Abstract

Introduction and purpose:
 Muscle weakness in newborns, infants and young children can be caused by disorders of the neuromuscular junction (NMJ). Congenital myasthenic syndromes (CMS) are a group of rare genetic diseases whose symptoms resemble the clinical picture of autoimmune myasthenia gravis. There are many mutations that can disrupt the neuromuscular transmission leading to pathology. The diagnosis of CMS is based on genetic testing. The aim of this study is to draw clinicians' attention to the symptoms and present current forms of CMS diagnosis and management.
 State of knowledge:
 An increasing number of genetic changes are associated with CMS pathology. They are divided, depending on the location in the NMJ of the encoded protein, into presynaptic, synaptic and postsynaptic. The most common disorder is the mutation of CHRNE, which is responsible for the expression of one of the subunits in the structure of the acetylcholine receptor.
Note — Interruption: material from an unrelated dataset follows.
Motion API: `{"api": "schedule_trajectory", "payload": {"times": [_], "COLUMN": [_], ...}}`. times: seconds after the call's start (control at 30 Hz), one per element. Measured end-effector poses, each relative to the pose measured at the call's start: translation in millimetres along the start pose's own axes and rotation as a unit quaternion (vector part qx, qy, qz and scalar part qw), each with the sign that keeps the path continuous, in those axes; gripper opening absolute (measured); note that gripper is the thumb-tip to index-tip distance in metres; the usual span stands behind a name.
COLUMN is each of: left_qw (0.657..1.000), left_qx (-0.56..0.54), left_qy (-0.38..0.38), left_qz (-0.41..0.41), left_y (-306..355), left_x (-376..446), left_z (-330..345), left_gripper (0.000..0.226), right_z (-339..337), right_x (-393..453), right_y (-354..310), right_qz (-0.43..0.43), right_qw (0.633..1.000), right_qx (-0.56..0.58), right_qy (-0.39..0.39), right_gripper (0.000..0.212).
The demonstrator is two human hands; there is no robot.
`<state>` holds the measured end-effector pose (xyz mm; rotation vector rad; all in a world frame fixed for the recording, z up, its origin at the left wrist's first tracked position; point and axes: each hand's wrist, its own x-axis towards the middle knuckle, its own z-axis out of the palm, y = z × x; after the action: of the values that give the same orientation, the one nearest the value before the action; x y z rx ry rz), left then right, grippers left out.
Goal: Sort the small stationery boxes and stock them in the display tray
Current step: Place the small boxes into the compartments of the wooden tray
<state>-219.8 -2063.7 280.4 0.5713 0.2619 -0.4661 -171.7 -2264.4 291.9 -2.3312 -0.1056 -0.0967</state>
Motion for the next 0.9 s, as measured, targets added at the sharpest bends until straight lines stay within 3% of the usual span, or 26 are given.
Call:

Regardless of the type of disease, the characteristic symptom is uncommon fatigue of skeletal muscles. It may present as ptosis of one or both eyelids or gait disturbance. The interview, laboratory tests and EMG are helpful in the diagnosis, but genetic tests play a key role. They can target specific mutations or cover the entire genome comprehensively. Currently used drugs alleviate the course of CMS by increasing the release of acetylcholine or increasing the concentration of acetylcholine in the synaptic cleft.
 Conclusion:
 Because of its rarity and variability, many CMS patients may be misdiagnosed. It is important to implement extensive genetic diagnostics and early implementation of treatment. There is a need for long-term studies of CMS cases and implementation of therapies targeted at specific mutations.